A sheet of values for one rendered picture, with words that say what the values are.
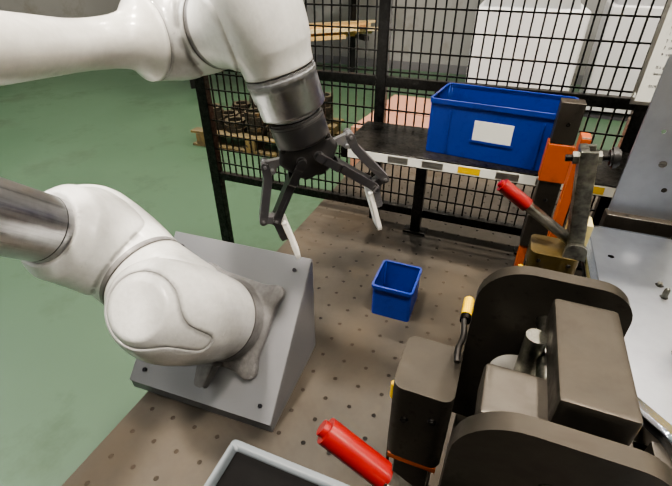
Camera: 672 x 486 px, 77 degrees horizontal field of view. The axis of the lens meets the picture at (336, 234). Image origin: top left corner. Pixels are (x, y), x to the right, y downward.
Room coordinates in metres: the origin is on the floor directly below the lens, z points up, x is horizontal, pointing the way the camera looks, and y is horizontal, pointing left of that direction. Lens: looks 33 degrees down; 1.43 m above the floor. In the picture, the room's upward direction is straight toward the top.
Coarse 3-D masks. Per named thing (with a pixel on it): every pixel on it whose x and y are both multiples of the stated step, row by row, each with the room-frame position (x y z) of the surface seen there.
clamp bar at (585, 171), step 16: (592, 144) 0.56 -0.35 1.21; (576, 160) 0.55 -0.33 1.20; (592, 160) 0.53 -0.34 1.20; (608, 160) 0.54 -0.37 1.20; (576, 176) 0.54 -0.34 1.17; (592, 176) 0.53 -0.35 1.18; (576, 192) 0.53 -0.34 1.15; (592, 192) 0.53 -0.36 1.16; (576, 208) 0.53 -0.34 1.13; (576, 224) 0.53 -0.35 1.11; (576, 240) 0.53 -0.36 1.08
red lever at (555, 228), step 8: (504, 184) 0.58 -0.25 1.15; (512, 184) 0.58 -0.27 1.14; (504, 192) 0.57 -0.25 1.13; (512, 192) 0.57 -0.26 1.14; (520, 192) 0.57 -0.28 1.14; (512, 200) 0.57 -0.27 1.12; (520, 200) 0.57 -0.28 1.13; (528, 200) 0.57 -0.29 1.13; (520, 208) 0.57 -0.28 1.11; (528, 208) 0.56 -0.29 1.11; (536, 208) 0.56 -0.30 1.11; (536, 216) 0.56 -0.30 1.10; (544, 216) 0.55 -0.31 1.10; (544, 224) 0.55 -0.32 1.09; (552, 224) 0.55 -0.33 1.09; (552, 232) 0.55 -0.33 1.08; (560, 232) 0.54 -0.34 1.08; (568, 232) 0.55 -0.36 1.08
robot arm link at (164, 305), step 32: (160, 256) 0.52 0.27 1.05; (192, 256) 0.56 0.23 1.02; (128, 288) 0.45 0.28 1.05; (160, 288) 0.44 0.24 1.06; (192, 288) 0.46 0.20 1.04; (224, 288) 0.51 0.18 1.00; (128, 320) 0.42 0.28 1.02; (160, 320) 0.41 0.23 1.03; (192, 320) 0.43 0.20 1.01; (224, 320) 0.47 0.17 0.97; (128, 352) 0.41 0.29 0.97; (160, 352) 0.40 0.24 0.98; (192, 352) 0.42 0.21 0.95; (224, 352) 0.48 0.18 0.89
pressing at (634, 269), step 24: (600, 240) 0.64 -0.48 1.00; (624, 240) 0.64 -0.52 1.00; (648, 240) 0.64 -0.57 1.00; (600, 264) 0.57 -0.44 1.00; (624, 264) 0.57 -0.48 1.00; (648, 264) 0.57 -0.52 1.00; (624, 288) 0.51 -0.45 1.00; (648, 288) 0.51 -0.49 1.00; (648, 312) 0.46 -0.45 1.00; (648, 336) 0.41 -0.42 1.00; (648, 360) 0.37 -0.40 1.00; (648, 384) 0.33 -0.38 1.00; (648, 408) 0.30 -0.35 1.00
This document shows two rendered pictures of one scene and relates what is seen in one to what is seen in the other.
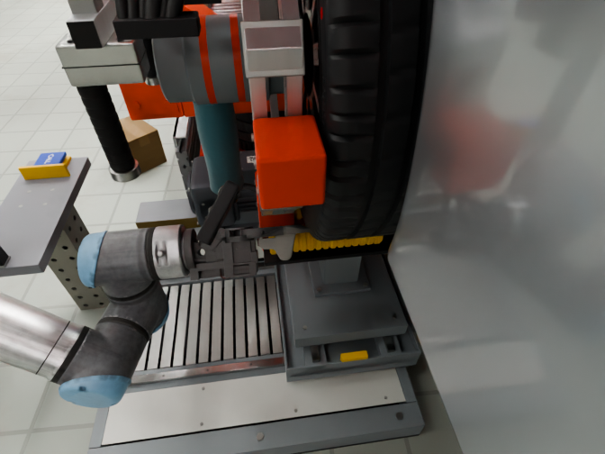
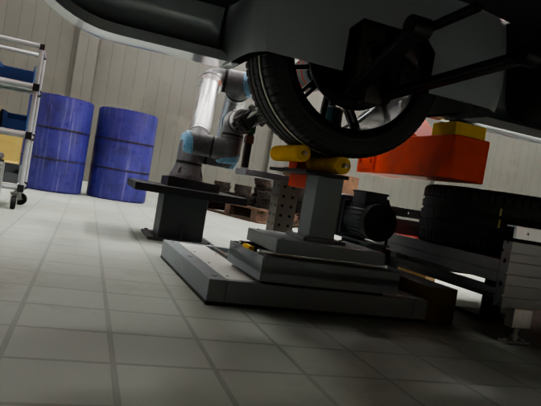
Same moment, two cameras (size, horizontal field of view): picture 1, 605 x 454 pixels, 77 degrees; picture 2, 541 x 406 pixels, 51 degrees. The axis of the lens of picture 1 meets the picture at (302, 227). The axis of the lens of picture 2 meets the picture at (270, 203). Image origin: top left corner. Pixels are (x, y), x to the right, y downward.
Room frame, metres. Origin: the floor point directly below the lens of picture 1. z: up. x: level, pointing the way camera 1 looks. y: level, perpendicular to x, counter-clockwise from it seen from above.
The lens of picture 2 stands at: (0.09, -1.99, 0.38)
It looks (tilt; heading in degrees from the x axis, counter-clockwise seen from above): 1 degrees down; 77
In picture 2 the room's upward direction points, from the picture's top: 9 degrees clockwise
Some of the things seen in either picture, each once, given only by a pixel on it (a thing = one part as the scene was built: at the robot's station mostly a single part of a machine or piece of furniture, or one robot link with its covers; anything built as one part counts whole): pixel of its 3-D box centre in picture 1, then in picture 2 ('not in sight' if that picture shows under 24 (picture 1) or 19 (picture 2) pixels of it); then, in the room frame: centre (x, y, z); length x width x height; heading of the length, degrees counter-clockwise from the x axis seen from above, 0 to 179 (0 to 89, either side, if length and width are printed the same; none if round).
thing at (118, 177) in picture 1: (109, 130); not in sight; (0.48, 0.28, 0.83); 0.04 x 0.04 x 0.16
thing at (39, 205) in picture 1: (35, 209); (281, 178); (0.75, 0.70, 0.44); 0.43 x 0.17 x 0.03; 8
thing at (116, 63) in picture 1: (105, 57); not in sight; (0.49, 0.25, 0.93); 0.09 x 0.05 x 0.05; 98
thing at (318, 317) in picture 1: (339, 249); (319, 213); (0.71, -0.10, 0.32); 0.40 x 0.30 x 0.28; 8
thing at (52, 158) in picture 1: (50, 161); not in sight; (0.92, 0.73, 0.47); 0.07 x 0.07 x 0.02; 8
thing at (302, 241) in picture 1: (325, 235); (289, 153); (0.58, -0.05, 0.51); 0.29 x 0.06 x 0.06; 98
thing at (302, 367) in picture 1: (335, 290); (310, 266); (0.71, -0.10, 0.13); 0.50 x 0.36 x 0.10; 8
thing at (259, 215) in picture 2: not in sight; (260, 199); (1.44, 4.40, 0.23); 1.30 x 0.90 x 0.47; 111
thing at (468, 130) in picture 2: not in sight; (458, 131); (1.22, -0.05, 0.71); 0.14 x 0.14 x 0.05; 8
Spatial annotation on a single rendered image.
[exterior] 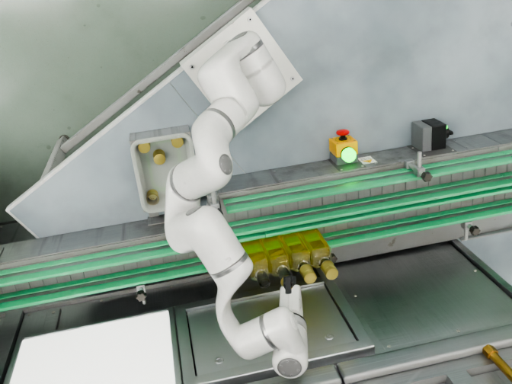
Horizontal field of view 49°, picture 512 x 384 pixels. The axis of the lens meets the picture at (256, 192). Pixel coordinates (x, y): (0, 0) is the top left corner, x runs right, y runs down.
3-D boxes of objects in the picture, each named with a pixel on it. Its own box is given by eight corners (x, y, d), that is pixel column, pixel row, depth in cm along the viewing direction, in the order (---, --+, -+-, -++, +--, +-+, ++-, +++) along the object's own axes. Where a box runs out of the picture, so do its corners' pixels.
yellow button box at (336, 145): (329, 158, 177) (337, 166, 170) (328, 136, 174) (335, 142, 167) (350, 155, 178) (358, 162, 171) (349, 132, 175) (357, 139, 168)
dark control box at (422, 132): (410, 145, 181) (422, 152, 173) (410, 120, 178) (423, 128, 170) (433, 140, 182) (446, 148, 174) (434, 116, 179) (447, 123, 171)
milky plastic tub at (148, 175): (142, 203, 170) (142, 215, 162) (128, 133, 161) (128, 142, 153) (199, 193, 172) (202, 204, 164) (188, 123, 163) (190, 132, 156)
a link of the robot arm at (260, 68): (248, 105, 143) (261, 116, 128) (220, 61, 138) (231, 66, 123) (280, 84, 143) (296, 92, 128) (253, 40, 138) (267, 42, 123)
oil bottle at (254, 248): (238, 248, 168) (251, 285, 148) (236, 231, 166) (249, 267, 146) (256, 244, 169) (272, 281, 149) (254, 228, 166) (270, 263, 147)
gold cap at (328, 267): (328, 257, 147) (334, 265, 143) (335, 266, 149) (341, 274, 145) (318, 266, 147) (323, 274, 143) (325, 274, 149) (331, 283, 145)
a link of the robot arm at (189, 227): (274, 225, 116) (232, 238, 128) (221, 139, 113) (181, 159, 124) (226, 271, 106) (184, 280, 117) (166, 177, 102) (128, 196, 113)
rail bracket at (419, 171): (401, 167, 169) (421, 183, 157) (401, 144, 166) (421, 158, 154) (413, 165, 170) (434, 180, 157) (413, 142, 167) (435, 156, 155)
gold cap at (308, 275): (299, 276, 148) (303, 285, 144) (299, 264, 146) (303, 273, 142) (312, 274, 148) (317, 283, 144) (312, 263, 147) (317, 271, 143)
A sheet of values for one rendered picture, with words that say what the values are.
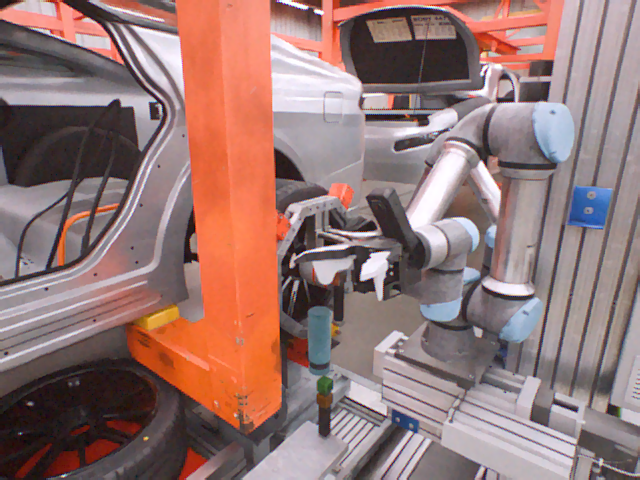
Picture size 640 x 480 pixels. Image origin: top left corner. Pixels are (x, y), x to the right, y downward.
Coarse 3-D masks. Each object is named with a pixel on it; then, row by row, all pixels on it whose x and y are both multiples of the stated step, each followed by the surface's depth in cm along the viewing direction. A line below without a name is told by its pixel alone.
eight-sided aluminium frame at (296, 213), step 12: (300, 204) 149; (312, 204) 150; (324, 204) 156; (336, 204) 162; (288, 216) 147; (300, 216) 145; (336, 216) 172; (348, 216) 171; (288, 240) 144; (288, 324) 152; (300, 324) 166; (300, 336) 160
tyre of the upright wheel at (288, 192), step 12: (276, 180) 165; (288, 180) 165; (276, 192) 151; (288, 192) 151; (300, 192) 156; (312, 192) 162; (324, 192) 169; (276, 204) 147; (288, 204) 152; (324, 300) 184; (288, 336) 168
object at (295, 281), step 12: (300, 228) 195; (336, 228) 181; (300, 240) 198; (324, 240) 188; (288, 252) 161; (300, 252) 174; (288, 264) 162; (288, 276) 164; (300, 276) 172; (288, 288) 194; (300, 288) 191; (312, 288) 188; (324, 288) 186; (288, 300) 168; (300, 300) 185; (312, 300) 183; (288, 312) 168; (300, 312) 177
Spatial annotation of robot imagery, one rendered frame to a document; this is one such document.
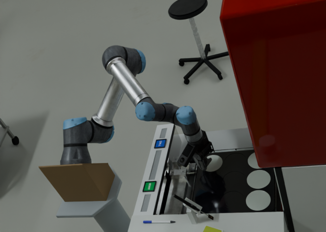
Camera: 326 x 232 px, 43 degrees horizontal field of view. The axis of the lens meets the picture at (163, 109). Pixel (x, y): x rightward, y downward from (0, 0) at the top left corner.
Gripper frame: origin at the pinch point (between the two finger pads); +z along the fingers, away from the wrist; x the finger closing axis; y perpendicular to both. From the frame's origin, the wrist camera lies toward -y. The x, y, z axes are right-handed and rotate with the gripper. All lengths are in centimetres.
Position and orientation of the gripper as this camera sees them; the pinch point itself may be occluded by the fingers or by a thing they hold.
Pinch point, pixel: (202, 169)
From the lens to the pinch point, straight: 193.3
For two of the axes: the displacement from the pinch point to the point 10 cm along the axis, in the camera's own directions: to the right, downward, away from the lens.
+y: 7.0, -6.1, 3.7
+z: 3.1, 7.3, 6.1
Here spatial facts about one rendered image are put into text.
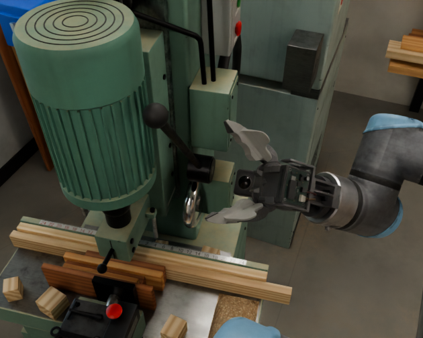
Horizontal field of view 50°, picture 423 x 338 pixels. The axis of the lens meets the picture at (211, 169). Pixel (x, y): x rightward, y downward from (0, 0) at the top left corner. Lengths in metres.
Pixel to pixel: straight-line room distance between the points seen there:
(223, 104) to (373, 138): 0.29
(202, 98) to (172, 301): 0.45
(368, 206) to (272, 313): 1.32
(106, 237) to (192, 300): 0.24
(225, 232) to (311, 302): 0.93
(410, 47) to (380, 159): 1.85
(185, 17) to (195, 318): 0.61
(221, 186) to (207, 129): 0.15
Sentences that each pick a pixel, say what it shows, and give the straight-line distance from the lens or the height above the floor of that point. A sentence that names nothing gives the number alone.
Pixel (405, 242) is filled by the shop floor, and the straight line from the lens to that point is 2.44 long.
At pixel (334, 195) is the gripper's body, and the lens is 0.73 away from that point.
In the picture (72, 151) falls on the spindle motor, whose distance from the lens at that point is 0.73.
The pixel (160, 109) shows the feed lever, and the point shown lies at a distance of 0.60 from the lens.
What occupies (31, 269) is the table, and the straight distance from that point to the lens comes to 1.15.
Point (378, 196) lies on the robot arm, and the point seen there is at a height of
============
◆ Instructions for the task
Compute how many lines of the records above hold the string "shows". Give the number with no other output.

◆ Result
4